▶ [EXERCISE]:
Please give the whole listing again exactly, without any of its pictures.

-- Opening Marker --

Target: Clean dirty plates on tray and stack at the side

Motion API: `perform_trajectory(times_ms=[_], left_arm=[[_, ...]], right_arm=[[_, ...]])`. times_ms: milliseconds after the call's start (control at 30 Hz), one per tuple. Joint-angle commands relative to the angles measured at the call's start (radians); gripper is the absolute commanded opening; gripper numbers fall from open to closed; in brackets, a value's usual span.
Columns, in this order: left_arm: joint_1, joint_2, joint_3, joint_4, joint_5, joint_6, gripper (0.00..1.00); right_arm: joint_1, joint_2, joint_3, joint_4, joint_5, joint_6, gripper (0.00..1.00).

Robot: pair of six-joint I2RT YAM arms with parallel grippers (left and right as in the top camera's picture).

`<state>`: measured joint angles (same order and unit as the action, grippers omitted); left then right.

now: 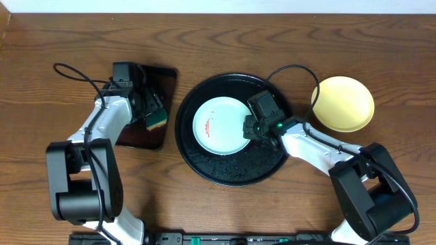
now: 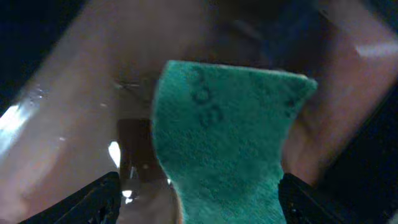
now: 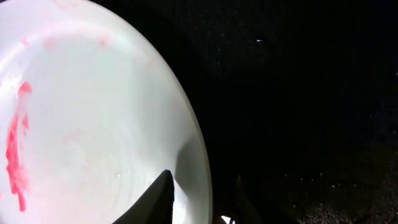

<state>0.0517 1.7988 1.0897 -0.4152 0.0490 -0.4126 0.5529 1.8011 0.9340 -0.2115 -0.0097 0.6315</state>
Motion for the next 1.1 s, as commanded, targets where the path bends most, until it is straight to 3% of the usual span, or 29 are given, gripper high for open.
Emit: perform_trajectory(times_ms=[0, 667, 1067], left_arm=[[-0.027, -0.002, 0.005, -0.003, 0.026, -0.02, 0.8], [-0.052, -0.001, -0.024, 0.005, -0.135, -0.021, 0.76], [-0.052, 0.0, -0.03, 0.021, -0.136, -0.031, 0.72]], right_arm=[[-0.011, 0.018, 0.005, -0.005, 0.035, -0.012, 0.29], [-0.011, 0.018, 0.005, -0.014, 0.035, -0.012, 0.29], [-0.011, 0.018, 0.005, -0.013, 0.036, -0.012, 0.28]])
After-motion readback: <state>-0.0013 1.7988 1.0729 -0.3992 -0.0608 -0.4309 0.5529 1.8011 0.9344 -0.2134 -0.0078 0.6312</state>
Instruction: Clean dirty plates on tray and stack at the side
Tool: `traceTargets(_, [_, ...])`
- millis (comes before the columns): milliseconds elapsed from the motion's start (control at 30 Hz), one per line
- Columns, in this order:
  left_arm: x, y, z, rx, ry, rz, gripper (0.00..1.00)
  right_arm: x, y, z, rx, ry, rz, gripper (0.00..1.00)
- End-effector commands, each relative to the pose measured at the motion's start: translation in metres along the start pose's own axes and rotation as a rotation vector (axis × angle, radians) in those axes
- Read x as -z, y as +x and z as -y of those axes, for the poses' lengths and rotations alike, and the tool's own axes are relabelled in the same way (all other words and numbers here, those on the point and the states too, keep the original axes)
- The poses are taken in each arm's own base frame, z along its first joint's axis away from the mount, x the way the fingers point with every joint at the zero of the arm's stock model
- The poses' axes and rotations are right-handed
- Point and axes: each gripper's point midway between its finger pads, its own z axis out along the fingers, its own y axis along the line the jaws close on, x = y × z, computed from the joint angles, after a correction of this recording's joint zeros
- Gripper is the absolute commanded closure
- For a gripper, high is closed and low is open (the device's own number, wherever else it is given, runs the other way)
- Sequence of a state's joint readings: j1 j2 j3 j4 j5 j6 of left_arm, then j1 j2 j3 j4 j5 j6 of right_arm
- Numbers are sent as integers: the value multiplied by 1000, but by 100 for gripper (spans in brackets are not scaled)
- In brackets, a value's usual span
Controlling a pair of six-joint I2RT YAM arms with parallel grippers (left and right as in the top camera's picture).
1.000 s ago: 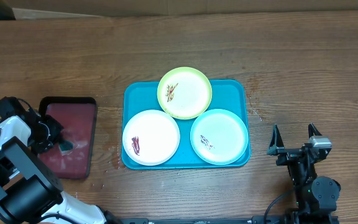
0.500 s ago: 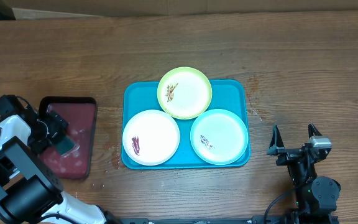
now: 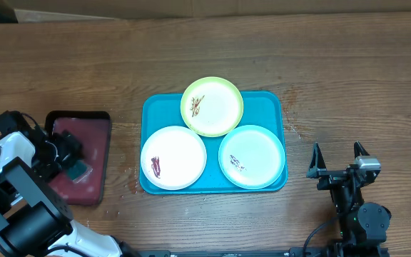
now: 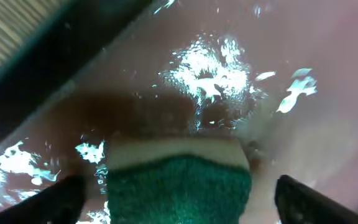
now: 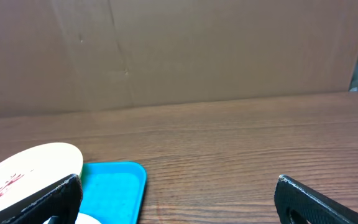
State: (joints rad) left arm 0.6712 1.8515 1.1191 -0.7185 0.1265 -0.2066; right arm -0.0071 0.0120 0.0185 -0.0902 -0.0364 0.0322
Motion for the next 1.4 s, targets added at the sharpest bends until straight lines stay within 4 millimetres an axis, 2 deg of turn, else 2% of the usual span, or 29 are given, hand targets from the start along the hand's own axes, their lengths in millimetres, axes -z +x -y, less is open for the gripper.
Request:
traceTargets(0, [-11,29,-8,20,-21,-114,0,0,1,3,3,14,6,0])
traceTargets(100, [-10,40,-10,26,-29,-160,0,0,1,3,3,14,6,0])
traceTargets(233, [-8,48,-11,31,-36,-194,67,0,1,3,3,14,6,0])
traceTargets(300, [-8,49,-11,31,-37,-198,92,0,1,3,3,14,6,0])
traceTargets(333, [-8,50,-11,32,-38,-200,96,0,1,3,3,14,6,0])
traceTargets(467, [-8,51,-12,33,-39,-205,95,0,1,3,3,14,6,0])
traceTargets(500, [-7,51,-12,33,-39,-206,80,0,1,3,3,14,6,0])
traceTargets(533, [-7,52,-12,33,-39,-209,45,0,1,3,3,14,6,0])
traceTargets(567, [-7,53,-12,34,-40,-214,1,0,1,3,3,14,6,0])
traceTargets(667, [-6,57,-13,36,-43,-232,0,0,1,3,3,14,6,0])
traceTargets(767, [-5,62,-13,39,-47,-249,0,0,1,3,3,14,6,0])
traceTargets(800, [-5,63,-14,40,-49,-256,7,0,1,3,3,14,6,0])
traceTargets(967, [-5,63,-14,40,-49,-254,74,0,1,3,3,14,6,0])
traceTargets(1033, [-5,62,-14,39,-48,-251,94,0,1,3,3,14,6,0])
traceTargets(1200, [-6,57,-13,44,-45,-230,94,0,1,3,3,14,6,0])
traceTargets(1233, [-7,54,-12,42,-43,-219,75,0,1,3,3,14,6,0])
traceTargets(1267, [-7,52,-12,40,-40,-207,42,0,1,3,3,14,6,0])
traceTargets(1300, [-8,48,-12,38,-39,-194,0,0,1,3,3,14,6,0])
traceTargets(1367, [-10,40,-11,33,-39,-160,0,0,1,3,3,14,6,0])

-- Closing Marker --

▶ [ANSWER SPACE]:
Target: Clean dirty plates on tray and stack at the side

Motion API: `perform_trajectory(times_ms=[_], left_arm=[[_, ...]], right_arm=[[_, ...]])`. times_ms: milliseconds after the call's start (control at 30 Hz), one per tuple. Joint-angle commands relative to the angles measured at the call's start (radians); gripper is the absolute commanded opening; gripper numbers fall from open to closed; in brackets, a value's usual span.
Columns, in this order: left_arm: joint_1, joint_2, joint_3, joint_4, joint_5, joint_6, gripper (0.00..1.00); right_arm: joint_1, joint_2, joint_3, joint_4, joint_5, joint_6, gripper (0.00..1.00).

Robot: pair of six-joint I2RT YAM arms with parallel grippers (left and right as in the top camera's picture).

`<state>`: measured joint angles (same order and unit as the action, grippers omitted); left then right.

now: 
now: 
now: 

<state>0.0517 1.7988 1.0897 -0.4152 0.0490 -0.4126 0.5529 1.8011 0.9340 -0.2115 -0.0097 0.6315</state>
Motion for the next 1.1 s, as commanded, targets where the path bends most, until it is straight to 3% of the usual span, or 29 are given, gripper high for open.
Emit: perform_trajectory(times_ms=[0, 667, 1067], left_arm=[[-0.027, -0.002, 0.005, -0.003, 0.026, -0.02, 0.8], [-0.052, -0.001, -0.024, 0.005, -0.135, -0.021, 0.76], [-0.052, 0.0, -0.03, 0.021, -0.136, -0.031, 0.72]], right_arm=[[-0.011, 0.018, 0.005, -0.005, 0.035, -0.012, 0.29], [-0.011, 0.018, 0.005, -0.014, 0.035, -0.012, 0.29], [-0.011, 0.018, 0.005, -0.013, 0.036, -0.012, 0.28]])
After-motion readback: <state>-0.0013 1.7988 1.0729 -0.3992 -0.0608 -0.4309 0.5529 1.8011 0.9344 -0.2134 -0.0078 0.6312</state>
Instruction: Clean dirty plates on tray and stack at the side
Tool: `traceTargets(_, [_, ...])`
- millis (comes before the columns): milliseconds elapsed from the motion's start (control at 30 Hz), one per line
- Columns, in this order:
  left_arm: x, y, z, rx, ry, rz, gripper (0.00..1.00)
  right_arm: x, y, z, rx, ry, rz, gripper (0.00..1.00)
- End-effector commands, each relative to the pose measured at the motion's start: translation in metres along the start pose's own axes and rotation as a rotation vector (axis × angle, radians) in those axes
- Read x as -z, y as +x and z as -y of those axes, for the poses' lengths and rotations alike, and the tool's own axes are relabelled in the same way (all other words and numbers here, those on the point and the states too, keep the original axes)
- The poses are taken in each arm's own base frame, z along its first joint's axis away from the mount, x the way the fingers point with every joint at the zero of the arm's stock model
- The poses' axes and rotations are right-handed
- Point and axes: each gripper's point midway between its finger pads, its own z axis out along the fingers, its own y axis along the line the jaws close on, x = y × z, computed from the joint angles, after a correction of this recording's joint zeros
- Gripper is the absolute commanded closure
- For a gripper, high is closed and low is open (the device's own number, wherever else it is given, runs the other way)
- Sequence of a state's joint readings: j1 j2 j3 j4 j5 j6 of left_arm, then j1 j2 j3 j4 j5 j6 of right_arm
- Numbers are sent as integers: the value multiplied by 1000, but by 100 for gripper (spans in brackets are not scaled)
- In brackets, a value's usual span
Controlling a pair of six-joint I2RT YAM arms with parallel grippers (left and right as in the top camera's picture).
1.000 s ago: 
0.500 s ago: 
now: 
now: 
now: 
State: (joints rad) left arm 0.6712 1.8515 1.1191 -0.7185 0.1265 -0.2066; right arm -0.0071 0.0120 0.0185 -0.0902 -0.0364 0.0322
Motion for the next 1.4 s, targets added at the sharpest bends until straight lines stay within 4 millimetres an axis, 2 deg of turn, else 2% of the usual span, or 29 are given, hand targets from the start along the hand's own axes, their lengths in millimetres, axes -z +x -y, less is open for the gripper.
Request:
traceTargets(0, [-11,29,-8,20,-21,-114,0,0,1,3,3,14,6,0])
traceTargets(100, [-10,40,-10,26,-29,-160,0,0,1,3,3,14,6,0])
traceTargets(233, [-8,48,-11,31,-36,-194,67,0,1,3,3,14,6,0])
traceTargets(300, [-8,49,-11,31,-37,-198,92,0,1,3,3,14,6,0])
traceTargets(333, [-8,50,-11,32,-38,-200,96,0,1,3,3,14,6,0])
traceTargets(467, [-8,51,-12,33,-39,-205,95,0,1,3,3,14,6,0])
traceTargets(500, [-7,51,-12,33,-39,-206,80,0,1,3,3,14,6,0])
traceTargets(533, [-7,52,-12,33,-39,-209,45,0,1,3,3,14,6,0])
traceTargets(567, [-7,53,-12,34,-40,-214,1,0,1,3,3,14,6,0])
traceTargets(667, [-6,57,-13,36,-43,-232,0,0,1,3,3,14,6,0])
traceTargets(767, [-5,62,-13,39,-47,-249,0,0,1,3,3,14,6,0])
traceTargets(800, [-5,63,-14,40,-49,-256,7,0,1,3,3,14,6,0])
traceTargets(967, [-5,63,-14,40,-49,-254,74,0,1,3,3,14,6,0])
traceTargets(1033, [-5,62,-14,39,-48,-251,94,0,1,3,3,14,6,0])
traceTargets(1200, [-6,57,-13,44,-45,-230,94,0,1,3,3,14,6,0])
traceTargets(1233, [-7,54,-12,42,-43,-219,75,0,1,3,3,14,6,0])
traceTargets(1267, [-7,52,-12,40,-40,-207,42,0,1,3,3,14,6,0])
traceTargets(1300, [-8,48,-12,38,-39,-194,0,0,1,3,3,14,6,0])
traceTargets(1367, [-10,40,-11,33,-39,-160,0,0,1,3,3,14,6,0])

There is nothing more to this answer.